Sant Fournier was arraigned on September 2, together with her former employer, Pilatus Bank, and charged with money laundering.
She was head of compliance and legal at Pilatus Bank, which was fined a record €5 million by the Financial Intelligence Analysis Unit (FIAU) late last month. The bank was closed in 2018 after the arrest of its owner Ali Sadr Hasheminejad in the United States on charges of having facilitated the laundering of dollar payments from a Venezuelan housing project, to his family’s Iranian company, in what was a breach of US sanctions. That case was, however, dropped after the US District Attorney withheld evidence from the defence.
Before that, the bank was implicated in the 2017 Egrant affair, when murdered journalist Daphne Caruana Galizia claimed that the bank had processed a $1 million payment from the Aliyevs of Azerbaijan to the wife of former prime minister Joseph Muscat.

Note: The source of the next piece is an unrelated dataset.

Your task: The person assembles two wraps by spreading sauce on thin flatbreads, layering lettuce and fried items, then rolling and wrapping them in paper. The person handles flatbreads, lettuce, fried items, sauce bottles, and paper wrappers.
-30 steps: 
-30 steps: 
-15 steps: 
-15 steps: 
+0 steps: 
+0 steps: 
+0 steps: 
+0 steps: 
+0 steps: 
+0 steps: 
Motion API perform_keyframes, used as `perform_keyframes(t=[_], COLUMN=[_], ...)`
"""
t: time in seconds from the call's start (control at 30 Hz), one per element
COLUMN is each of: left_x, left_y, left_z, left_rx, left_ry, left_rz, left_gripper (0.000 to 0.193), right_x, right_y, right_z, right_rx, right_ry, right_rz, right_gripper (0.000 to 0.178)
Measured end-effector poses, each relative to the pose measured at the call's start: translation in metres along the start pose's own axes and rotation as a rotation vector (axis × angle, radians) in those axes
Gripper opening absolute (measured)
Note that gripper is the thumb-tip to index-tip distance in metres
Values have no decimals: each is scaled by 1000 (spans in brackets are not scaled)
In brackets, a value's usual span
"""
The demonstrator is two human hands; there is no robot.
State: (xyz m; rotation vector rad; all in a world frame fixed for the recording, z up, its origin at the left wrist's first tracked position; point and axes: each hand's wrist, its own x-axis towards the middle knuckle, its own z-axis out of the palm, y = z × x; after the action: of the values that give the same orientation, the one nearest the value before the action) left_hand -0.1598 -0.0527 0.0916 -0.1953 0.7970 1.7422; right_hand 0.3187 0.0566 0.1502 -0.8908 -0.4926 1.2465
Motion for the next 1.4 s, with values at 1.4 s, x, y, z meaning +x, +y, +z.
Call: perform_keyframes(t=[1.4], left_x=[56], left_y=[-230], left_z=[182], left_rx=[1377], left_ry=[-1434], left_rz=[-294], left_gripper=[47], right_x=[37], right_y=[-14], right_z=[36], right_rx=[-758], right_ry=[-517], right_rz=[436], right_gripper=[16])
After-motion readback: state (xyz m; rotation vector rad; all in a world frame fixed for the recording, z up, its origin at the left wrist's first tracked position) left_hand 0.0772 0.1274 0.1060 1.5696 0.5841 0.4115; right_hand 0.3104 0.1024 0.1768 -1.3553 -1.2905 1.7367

The allegation was disproven by a Maltese magisterial inquiry along with other allegations she made about Pilatus Bank, but by then the banks’ other dealings for Azerbaijan had come under the lens of financial investigators.
After Hasheminejad’s arrest in 2018, the MFSA had launched a “transaction-by-transaction” review at Pilatus Bank together with the Financial Intelligence Analysis Unit.